Mais malgré les expatriations dans quatre pays différents, les années de jachère rolistique n'ont jamais ne serait-ce qu'écaillé cette passion pour le JdR, l'écriture et l'illustration. Contre vents et marées, les nuits blanches d'un père de quatre enfants, deux chiens et cinq poules (si si, croyez-moi, ça peut vous réveiller), je reste fidèle à ce petit monde où la matière grise est mise en exergue, sublimée par des heures de ce jeu unique en son genre où il n'existe aucun perdant, aucune compétition, où l'on incite plus à la cohésion qu'à la confrontation.

Je ne suis en aucun cas l'homme de plusieurs jeux à la fois, j'en sélectionne une paire et me donne presque corps et âme dans leurs mondes riches et propices à la création personnelle, les défis artistiques et le partage communautaire. J'aime les jeux assez sombres et plein de mystères, aux multiples facettes, fantastiques mais pas fantaisistes. MidnightD20 aura été en son temps un coup de coeur immédiat. J'y explorais notamment l'écriture et la réalisation d'une carte.

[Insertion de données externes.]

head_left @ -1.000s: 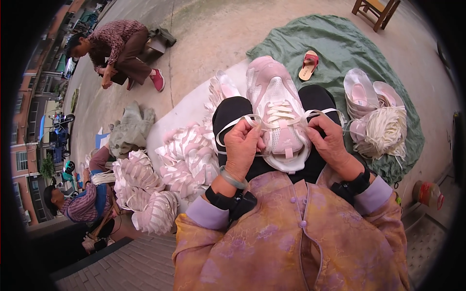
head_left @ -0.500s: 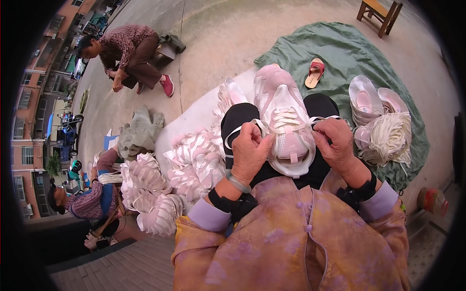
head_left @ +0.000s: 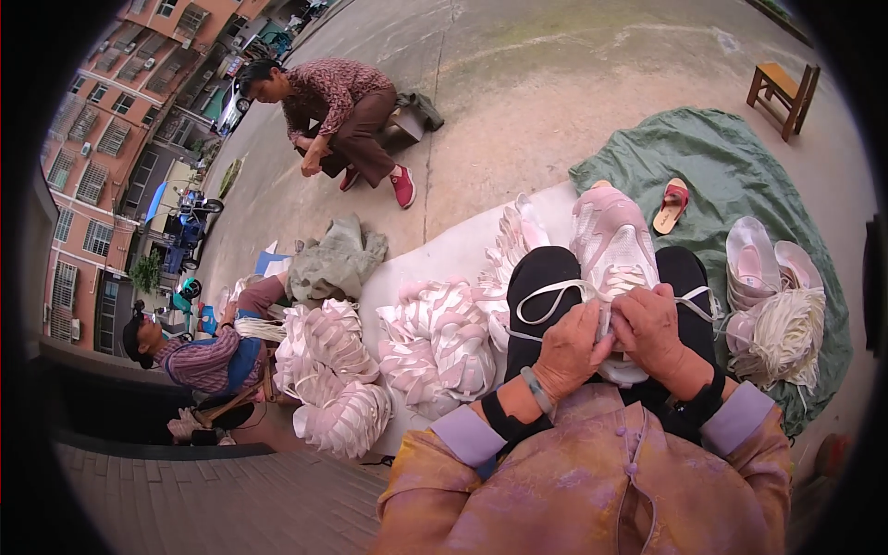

Désormais, deux jeux seulement siéent sur mon bureau, snobant leurs confrères de la bibliothèque qui jamais n'auront réussi à se frayer un chemin jusqu'à mon clavier.
Bloodlust Métal a une place toute particulière, méritée par son humour, la richesse de son background et ma volonté de casser sa mauvaise réputation héritée d'une précédente édition d'un autre âge. Cerise(s) sur le gâteau, c'est une des rares productions purement françaises et même si mon anglais est plus que correct, le français restera toujours plus facile pour écrire et partager. C'est aussi un des rares jeux où les auteurs sont de vrais êtres humains avec qui on peut parler, discuter tel ou tel aspect du jeu et qui vous répondent !

Symbaroum est le second. Il aura suffit d'une simple discussion avec un joueur pour embraser l'intérêt déjà suscité lors d'un entretien avec les auteurs à la convention Octogônes. Dès lors que l'on pose les yeux sur Ambria, on comprend que le monde est riche et bien pensé, plein de mystères et d'opportunités.